EXERCISE DETAILS –
Of the lines below, write out exactly those from the line with "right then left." through the line with "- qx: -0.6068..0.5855", both included, and skip the rest.

DATASET –
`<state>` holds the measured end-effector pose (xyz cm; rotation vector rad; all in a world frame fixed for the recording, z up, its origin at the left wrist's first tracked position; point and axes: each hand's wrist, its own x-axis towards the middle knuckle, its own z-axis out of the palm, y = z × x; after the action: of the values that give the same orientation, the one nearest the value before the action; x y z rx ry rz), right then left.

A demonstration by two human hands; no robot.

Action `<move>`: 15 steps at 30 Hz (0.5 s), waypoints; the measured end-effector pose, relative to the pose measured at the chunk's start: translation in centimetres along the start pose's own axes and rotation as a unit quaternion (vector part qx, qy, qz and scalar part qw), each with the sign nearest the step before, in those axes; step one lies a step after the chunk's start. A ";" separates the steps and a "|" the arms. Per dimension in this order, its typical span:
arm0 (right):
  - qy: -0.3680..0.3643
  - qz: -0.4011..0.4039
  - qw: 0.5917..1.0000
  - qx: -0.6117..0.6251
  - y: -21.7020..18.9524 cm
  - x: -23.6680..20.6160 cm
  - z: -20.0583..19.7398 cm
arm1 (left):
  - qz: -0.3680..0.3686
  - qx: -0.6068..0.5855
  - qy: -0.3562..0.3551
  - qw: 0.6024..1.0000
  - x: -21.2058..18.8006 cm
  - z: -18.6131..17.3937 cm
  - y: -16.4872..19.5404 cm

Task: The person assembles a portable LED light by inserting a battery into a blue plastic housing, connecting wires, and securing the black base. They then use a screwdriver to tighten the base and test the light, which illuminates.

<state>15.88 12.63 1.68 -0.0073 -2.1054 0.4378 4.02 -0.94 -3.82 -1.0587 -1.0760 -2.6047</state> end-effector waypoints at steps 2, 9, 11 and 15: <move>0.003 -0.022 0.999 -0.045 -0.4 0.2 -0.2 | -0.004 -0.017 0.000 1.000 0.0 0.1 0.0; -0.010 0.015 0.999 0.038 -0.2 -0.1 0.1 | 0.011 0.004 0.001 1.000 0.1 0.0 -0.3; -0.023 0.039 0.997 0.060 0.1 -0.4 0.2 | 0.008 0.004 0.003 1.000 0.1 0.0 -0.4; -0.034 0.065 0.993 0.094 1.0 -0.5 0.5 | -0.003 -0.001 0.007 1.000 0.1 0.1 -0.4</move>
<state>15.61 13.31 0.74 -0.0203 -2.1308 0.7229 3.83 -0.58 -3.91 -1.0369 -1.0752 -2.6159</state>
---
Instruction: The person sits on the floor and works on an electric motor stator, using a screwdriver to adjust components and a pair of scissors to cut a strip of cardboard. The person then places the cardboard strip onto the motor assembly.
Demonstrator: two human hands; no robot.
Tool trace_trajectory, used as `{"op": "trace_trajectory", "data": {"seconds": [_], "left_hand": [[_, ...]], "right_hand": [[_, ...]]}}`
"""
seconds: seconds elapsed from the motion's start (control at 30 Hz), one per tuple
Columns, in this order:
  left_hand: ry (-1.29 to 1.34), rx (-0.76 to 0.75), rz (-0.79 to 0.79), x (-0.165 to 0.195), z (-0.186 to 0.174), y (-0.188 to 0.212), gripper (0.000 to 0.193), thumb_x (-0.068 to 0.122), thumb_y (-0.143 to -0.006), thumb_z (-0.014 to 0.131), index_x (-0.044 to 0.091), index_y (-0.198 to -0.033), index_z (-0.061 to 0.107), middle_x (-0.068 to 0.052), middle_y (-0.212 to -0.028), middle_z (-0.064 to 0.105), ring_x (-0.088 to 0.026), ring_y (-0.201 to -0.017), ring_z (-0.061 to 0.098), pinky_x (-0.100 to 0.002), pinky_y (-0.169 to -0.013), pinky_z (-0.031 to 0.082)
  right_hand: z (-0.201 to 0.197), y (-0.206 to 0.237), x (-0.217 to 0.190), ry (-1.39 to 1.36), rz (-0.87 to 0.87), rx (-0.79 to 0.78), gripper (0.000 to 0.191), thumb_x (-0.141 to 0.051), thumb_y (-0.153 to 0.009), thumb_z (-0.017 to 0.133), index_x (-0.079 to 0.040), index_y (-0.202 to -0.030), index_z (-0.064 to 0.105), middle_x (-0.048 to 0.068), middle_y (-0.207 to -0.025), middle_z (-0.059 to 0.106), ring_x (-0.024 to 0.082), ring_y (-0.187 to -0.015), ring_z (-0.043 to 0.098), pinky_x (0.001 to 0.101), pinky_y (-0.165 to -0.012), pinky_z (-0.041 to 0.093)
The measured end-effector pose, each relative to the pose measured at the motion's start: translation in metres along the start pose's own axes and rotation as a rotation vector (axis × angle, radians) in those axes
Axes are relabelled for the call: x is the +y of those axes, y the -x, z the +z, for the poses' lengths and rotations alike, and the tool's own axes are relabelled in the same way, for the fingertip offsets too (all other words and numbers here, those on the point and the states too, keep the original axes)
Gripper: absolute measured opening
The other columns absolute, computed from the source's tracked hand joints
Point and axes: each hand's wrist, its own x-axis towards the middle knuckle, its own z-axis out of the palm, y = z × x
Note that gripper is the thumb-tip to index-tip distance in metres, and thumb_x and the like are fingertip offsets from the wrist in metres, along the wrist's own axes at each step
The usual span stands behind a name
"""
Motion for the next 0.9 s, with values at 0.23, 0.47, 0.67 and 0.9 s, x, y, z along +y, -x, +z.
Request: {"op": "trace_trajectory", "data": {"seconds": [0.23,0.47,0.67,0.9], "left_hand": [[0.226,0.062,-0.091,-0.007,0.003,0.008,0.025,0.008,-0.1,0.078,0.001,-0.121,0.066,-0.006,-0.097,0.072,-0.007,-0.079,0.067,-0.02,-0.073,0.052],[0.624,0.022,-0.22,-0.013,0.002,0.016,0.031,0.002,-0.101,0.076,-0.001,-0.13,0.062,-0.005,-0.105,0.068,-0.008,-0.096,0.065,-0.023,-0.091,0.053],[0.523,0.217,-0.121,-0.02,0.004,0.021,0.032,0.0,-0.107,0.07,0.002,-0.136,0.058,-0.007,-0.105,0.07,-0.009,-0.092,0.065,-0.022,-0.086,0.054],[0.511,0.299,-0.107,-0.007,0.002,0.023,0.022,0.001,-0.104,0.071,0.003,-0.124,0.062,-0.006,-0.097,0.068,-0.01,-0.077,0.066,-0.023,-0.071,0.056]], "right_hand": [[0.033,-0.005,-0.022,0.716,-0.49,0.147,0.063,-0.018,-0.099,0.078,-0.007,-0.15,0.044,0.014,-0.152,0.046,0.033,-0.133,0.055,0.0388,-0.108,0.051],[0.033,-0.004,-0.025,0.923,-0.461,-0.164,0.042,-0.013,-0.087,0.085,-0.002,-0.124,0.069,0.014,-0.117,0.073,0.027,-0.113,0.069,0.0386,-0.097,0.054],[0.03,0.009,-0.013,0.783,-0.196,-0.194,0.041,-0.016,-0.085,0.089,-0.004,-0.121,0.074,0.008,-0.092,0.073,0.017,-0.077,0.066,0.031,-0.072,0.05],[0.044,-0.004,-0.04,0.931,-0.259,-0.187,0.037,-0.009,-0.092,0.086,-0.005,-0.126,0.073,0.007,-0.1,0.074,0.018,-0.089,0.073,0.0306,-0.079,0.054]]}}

TASK RESPONSE –
`<state>` holds the measured end-effector pose (xyz cm; rotation vector rad; all in a world frame fixed for the recording, z up, its origin at the left wrist's first tracked position; point and axes: each hand's wrist, its own x-axis towards the middle knuckle, its own z-axis out of the palm, y = z × x; after the action: of the values that give the same orientation, the one nearest the value before the action; x y z rx ry rz), right then left.

A demonstration by two human hands; no robot.

Action `<move>`: 15 steps at 30 Hz (0.5 s), waypoints; the measured end-effector pose, relative to the pose measured at the chunk's start: translation in centimetres along the start pose's own axes and rotation as a unit quaternion (vector part qx, qy, qz and scalar part qw), each with the sign nearest the step before, in those axes; step one lies a step after the chunk's start. A ";" separates the steps and a "|" the arms. Per dimension in this order, its typical span:
arm0 (right):
  - qy: -0.3680..0.3643
  - qz: -0.4011..0.4039
  - qw: 0.5917..1.0000
  - qx: -0.6117..0.6251
  - y: -21.7020..18.9524 cm
  - x: -23.6680..20.6160 cm
  - z: -20.0583..19.7398 cm
arm1 (left):
  - qz: -0.3680..0.3686
  - qx: -0.6068..0.5855

Nothing else is part of this output.